Hormis cette action d’éclat, le natif de Milwaukee continue d’agir dans son coin. Son engagement transparaît au travers de Kaepernick Publishing, une maison d’édition créée l’année dernière afin de mettre en avant les écrits issus des minorités, dans des “conditions jamais vues concernant la propriété sur leur œuvre”, d’après un communiqué. Le dimanche du Superbowl 2020, il offre des costumes à des ex-détenus tout juste sortis de prison afin de passer des entretiens d’embauche, raconte Kevin Livingston, le fondateur de l’association “100 Suits for 100 Men”. Même s’il n’a pas enfilé son casque depuis deux ans, il se retrouve à la 57e place des sportifs les plus influents de la planète selon le classement de " World Fame 100 établi par ESPN l’année dernière.

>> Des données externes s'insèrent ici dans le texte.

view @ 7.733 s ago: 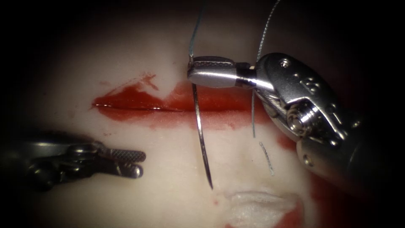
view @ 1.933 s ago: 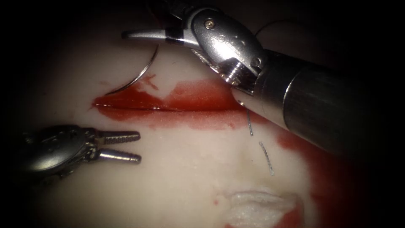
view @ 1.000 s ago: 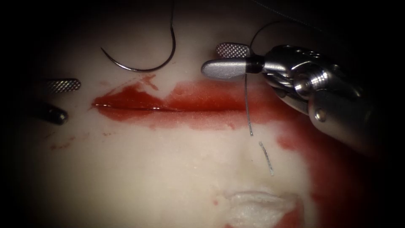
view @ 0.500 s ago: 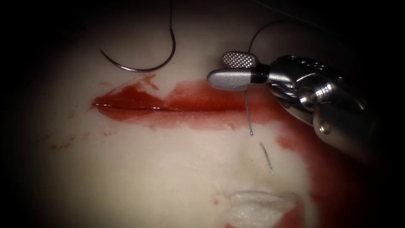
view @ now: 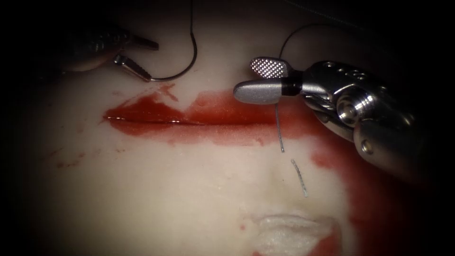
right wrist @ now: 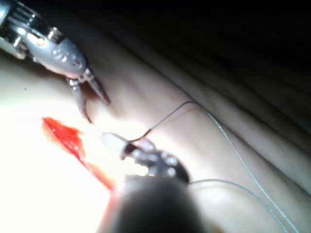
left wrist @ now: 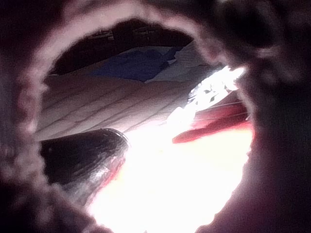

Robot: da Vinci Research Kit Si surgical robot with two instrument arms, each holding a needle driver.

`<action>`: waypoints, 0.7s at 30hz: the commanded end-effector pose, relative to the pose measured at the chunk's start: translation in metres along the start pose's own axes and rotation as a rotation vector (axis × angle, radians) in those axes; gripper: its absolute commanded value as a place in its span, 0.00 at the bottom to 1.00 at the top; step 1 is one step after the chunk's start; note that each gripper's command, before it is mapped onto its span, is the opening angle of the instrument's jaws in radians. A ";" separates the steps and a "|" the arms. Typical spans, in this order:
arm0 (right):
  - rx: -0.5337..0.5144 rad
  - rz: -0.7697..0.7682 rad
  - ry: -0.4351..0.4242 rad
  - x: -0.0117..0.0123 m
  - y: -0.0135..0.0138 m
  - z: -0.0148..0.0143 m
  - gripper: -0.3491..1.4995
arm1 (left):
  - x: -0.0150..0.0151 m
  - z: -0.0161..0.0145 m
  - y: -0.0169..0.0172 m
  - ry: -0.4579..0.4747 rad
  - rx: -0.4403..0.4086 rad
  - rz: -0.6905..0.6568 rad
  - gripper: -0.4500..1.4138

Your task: Wound Closure

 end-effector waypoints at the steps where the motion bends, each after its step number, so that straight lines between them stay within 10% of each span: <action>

Certains réclament avec insistance et des excuses, et le retour du numéro 7 désormais âgé de 32 ans sur les terrains. La Nfl a bien tenté d’organiser un entraînement pour qu’il parvienne à convaincre des franchises de l’engager
début 2019, sans succès. “Je ne pense toujours pas que [la Nfl] a bien compris. Tant qu’ils ne s’excuseront pas ou ne lui trouveront pas une équipe, je ne pense pas qu’ils finiront du bon côté de l’histoire”, a estimé le joueur des New Orleans Saints, Malcolm Jenkins, sur Cbs, le jour des obsèques de George Floyd. Au cours de l’éloge funèbre très politisé qu’il rend au défunt, le révérend Al Sharpton consacre un chapitre à l’attention de Kaepernick et la Nfl : “Il y a unjoueur qu’ils ont ignoré et ne reconnaissent plus, c’est Colin Kaepernick. Si cela n’est pas réparé, alors tout le reste n’a aucun sens […] Réparez les dommages que vous avez causés à la carrière de celui que vous avez laissé tomber […] Nous ne voulons pas d’excuses, nous voulons réparation.”
Pas de sortie de l’intéressé sur ce sujet, même si on rapporte qu’il serait “plus motivé que jamais” à l’idée de rejouer. Il n’a toutefois pas manqué de réagir à la mort de George Floyd via un tweet : “Lorsque l’obéissance mène à la mort, la révolte est la seule réaction logique. Les appels à la paix vont pleuvoir, et quand ce sera le cas, ils tomberont dans l’oreille d’un sourd, car votre violence a provoqué cette résistance. Nous avons le droit de riposter !” Ni d’agir : avec Know Your Rights Camp, la plateforme qu’il a créée et financée pour faire valoir les droits des personnes de couleur, il vient de proposer ses services aux activistes de Minneapolis.